Lee Jackson's journey in the financial industry spans over 30 years, with nearly two decades as an institutional equity salesperson at Bear Stearns, Lehman Brothers, and Morgan Stanley. His career was marked by his presence on the sell side during pivotal Wall Street events, from the dot.com rise and bubble to the Long Term Capital Management debacle, 9/11, and the Great Recession of 2008. This is a testament to his resilience and adaptability in the face of market volatility.
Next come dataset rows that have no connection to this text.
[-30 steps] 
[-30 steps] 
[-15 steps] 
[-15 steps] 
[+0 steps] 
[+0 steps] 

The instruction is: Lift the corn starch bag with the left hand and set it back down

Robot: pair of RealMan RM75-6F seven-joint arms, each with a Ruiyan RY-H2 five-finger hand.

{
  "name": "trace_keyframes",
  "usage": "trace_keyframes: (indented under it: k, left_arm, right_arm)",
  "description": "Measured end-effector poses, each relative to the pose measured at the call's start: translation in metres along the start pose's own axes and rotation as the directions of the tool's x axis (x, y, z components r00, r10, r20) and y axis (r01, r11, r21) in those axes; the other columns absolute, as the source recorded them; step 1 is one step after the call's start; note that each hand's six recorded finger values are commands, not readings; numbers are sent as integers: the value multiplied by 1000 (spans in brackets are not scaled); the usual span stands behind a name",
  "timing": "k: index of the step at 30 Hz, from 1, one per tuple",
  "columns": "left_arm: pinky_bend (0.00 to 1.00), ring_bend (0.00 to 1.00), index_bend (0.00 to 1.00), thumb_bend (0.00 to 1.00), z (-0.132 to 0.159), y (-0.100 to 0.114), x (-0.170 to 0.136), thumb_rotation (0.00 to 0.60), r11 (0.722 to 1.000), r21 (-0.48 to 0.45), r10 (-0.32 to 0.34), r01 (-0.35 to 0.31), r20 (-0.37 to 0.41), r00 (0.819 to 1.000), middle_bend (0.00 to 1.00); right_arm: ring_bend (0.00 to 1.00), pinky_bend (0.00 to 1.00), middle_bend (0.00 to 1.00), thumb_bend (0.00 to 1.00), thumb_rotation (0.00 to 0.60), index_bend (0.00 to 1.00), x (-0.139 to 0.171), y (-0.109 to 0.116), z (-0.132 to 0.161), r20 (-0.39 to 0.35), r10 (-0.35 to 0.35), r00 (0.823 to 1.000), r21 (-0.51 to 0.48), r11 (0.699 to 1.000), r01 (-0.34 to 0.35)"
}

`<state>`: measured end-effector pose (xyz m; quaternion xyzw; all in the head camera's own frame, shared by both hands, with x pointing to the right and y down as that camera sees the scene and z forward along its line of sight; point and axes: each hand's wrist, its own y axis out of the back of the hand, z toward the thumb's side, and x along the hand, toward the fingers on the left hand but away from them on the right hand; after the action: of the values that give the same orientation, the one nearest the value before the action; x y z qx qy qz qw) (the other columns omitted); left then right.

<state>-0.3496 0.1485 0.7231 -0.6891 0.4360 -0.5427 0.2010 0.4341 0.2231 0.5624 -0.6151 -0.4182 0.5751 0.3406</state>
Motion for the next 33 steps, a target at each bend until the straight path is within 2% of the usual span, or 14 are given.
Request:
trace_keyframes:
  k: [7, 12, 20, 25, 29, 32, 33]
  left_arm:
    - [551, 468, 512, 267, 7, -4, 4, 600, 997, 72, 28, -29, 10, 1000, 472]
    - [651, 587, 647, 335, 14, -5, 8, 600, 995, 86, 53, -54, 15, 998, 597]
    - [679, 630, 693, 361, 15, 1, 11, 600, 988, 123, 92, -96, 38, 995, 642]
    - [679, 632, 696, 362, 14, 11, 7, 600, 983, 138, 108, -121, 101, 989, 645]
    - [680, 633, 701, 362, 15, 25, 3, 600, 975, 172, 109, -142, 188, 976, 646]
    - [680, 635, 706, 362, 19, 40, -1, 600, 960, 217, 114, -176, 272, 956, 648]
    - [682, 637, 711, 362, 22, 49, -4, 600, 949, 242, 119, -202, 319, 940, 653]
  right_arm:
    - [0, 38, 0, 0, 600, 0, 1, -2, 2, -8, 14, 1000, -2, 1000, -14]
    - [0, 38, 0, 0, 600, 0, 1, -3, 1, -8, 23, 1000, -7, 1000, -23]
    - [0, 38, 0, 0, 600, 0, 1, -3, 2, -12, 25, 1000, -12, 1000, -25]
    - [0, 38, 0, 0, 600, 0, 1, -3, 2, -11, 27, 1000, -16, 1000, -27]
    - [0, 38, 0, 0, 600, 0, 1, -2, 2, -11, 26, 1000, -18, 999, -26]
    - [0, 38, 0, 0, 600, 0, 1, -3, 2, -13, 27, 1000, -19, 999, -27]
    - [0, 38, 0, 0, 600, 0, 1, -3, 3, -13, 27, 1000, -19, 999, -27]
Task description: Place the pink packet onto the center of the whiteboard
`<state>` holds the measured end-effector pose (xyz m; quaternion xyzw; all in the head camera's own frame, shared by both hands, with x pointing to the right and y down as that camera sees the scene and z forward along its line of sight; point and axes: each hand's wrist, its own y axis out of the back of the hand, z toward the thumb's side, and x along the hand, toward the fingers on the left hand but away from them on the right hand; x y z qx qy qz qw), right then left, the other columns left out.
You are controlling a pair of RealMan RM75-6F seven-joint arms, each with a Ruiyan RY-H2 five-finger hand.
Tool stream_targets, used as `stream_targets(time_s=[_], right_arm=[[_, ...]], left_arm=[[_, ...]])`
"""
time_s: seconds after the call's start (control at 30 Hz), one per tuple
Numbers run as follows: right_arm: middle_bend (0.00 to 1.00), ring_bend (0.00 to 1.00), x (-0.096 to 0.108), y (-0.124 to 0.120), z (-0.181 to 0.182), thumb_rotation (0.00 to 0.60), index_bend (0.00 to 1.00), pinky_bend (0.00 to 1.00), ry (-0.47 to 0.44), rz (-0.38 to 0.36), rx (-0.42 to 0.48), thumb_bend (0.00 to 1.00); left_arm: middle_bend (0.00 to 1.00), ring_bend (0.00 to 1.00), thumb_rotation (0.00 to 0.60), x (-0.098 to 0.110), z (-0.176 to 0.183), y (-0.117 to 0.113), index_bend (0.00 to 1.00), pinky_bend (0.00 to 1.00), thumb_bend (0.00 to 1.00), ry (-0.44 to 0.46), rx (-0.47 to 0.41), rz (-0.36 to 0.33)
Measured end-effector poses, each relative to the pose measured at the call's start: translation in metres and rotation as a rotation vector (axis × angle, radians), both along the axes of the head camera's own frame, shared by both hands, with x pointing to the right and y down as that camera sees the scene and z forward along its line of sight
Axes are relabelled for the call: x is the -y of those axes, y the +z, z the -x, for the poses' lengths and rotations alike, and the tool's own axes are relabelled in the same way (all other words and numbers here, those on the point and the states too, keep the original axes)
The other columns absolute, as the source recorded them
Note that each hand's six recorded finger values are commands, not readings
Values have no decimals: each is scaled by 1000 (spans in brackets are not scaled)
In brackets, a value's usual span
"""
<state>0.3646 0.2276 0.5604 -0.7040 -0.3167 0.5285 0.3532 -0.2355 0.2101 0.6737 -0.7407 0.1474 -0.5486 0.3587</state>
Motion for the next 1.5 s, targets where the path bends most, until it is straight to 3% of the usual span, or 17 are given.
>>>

Lee Jackson’s practical financial industry experience, acquired from a career at some of the biggest banks and brokerage firms, is complemented by a lifetime of writing on various platforms. This unique combination allows him to shed light on the intricacies and workings of Wall Street in a way that only someone with deep insider experience and knowledge can. Moreover, his extensive network across Wall Street continues to provide direct access for him and 24/7 Wall St., a privilege few firms enjoy.

Since 2012, Jackson’s work for 24/7 Wall St. has been featured in Barron’s, Yahoo Finance, MarketWatch, Business Insider, TradingView, Real Money, The Street, Seeking Alpha, Benzinga, and other media outlets. He attended the prestigious Cranbrook Schools in Bloomfield Hills, Michigan, and has a degree in broadcasting from the Specs Howard School of Media Arts.